Why, yes. There must be such an exemption, or we can't think at all. The point is, you have to define your exemption up front and be prepared to live with it. In faith.
For example, there is a widespread faith in contemporary philosophy that metaphysics is impossible. But that's a metaphysical belief -- similar to how the positivist claim that only empirically or logically verifiable statements are true cannot itself be empirically or logically verified. Checkmate.
I often go back to St. Francis Assisi's gag about how we ought to preach the gospel at all times, and even use words if necessary. Thus, words are a kind of poor substitute for experience, which puts the whole notion of "sola scriptura" in an interesting light: for only scripture would equate to no experience and therefore no gospel.
It goes back again to Gödel, doesn't it? I don't mean to namedrop him so often, but what could be more important than knowing up front that what you know can never contain reality? With that in mind you will no longer be fooled or taken in by manmade ideologies, for Gödel has opened an escape hatch that can never be closed.
The same cannot be said for God-given ideologies, assuming they exist. Do they? Let's stipulate that either they do or don't. But if the latter, that falls under Gödel's hammer, because it attempts to contain the uncontainable. The truth is, you can't know a priori if God-given ideologies do not exist. Rather, you have to keep an open mind. Forever.
Which means that, in order to be intellectually honest and consistent, you have to be open to God. But wait. The word "God" has an awful lot of baggage -- cultural, historical, and personal (and the latter both conscious and unconscious). In other words, we are forever trying to get around Gödel by containing what is by definition uncontainable.
Which is why I often apply the unsaturated symbol O to the reality in question. We must always be "open to O" because we cannot not be -- not in reality. That is, unless we arbitrarily close ourselves to O, which is psychic death by asphyxiation or auto-endarkenment. In order to thrive, the psyche needs nonlocal air and light.
In my morning rounds, I bumped into a provocative piece called This is Your Brain on Ideology. The author's name was unfamiliar to me, but a look at his twitter feed finds him to be a bit of an atheistic twit. Or in other words, a closed-minded ideologue.
For example, he pompously claims that "A curious mind is fatally toxic to religions," so "Keep asking questions." I don't know which religion he's talking about... oh wait. I do. However, for us, the whole point of religion-as-such is to maintain an open relationship to the ground of all questions. A curious mind is indeed fatal to ideologies, but if you don't have a permanent and unquenchable curiosity about O, then you're doing it -- not just religion, but Life -- wrong.

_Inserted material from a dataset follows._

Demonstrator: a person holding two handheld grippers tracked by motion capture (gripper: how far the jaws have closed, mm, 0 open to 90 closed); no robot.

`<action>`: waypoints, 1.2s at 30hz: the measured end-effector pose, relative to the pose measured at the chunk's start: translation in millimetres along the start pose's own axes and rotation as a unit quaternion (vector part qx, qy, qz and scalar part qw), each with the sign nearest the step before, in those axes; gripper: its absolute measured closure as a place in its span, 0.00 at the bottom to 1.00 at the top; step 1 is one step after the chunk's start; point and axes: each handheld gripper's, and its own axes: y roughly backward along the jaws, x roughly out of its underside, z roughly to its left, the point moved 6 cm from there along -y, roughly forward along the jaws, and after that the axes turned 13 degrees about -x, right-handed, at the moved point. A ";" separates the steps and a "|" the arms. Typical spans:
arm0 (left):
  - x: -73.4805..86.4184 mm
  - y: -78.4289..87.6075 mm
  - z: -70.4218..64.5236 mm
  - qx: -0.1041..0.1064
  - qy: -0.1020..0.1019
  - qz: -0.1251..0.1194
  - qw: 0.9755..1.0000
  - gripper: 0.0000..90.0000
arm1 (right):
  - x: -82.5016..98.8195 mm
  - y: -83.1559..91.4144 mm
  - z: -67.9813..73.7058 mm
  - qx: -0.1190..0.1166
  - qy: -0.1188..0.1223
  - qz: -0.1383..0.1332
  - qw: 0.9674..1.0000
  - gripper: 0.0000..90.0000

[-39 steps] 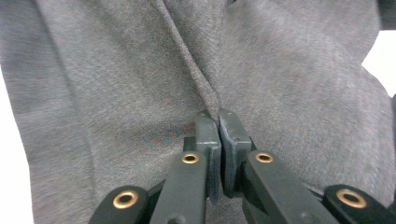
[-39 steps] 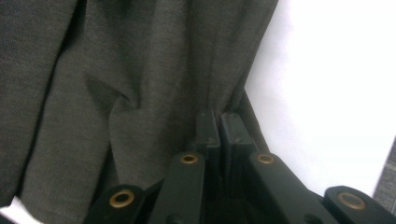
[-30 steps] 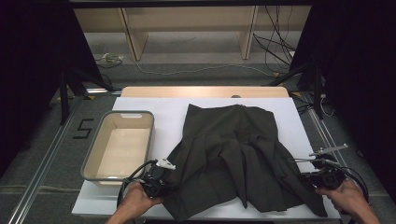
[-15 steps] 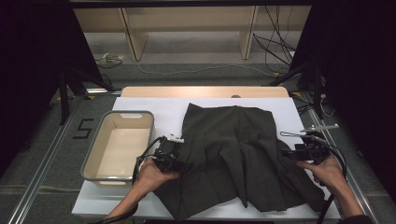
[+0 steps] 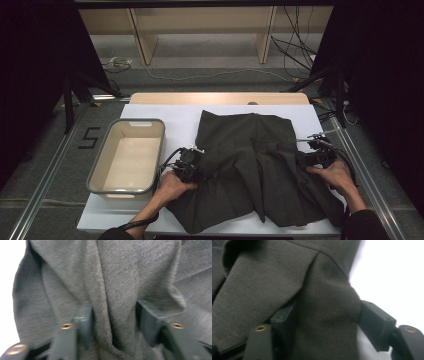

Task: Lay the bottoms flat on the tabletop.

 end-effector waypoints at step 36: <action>59.9 53.2 -14.8 0.039 -0.100 0.004 0.994 0.90 | 61.5 39.1 61.7 -0.016 0.042 0.064 0.997 0.93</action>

I'm hardly suggesting that people don't reduce religion to ideology and even ideolatry. Of course they do -- just as they expand ideology to religion. It has gotten to the point that the whole "religious vs. irreligious" distinction is of no use at all. Rather, man is either religious or pretending not to be.
What we call "faith" does not properly begin prior to thought, although there are people who do deploy faith in that manner. Rather, for us, it begins where thought -- manmade thought, precisely -- ends.
In other words, there is always a gap between thought and reality. But in reality, if you're doing it correctly, there is a kind of circular flow from reality to thought and then back again. It is tempting to crystalize the flow into an ideology, but it can't be done. You just have to grow with the flow.
Really, it comes down to a simple acknowledgement of the infinite, doesn't it? What makes you imagine you can ever contain the infinite within finitude? The same restriction, of course, doesn't apply to God, who does it all the time.
Literally. For what is time but the moving image of eternity? Likewise, what is space but the radiant image of the infinite? O is immanent because transcendent, and transcendent because immanent. There is no way of getting "outside" or "beyond" this statement, because reality is what it is despite the banal rewordgitations of infertile eggheads.
Our Father who art in heaven.
In other words, not "contained" here, but Absolute, Infinite, Transcendent.
Thy will be done, on earth as it is in heaven.
Yesterday it occurred to me that it is as if this is a picture of verticality. Of note, it obviously implies that God's will is not always done down here. Which is why we pray that it be done; which is to say, the point seems to be to align our will with God's will, which I visualize as being open to, and in alignment with, O. It is simultaneously the best we can do and all we can do.
So it would seem that in order to open the doors of consciousness to the dimension of 'infinite reality' with its 'infinite possibilities,' one first needs to renounce one's total trust in, and attachment to, the rational mind... (Watts).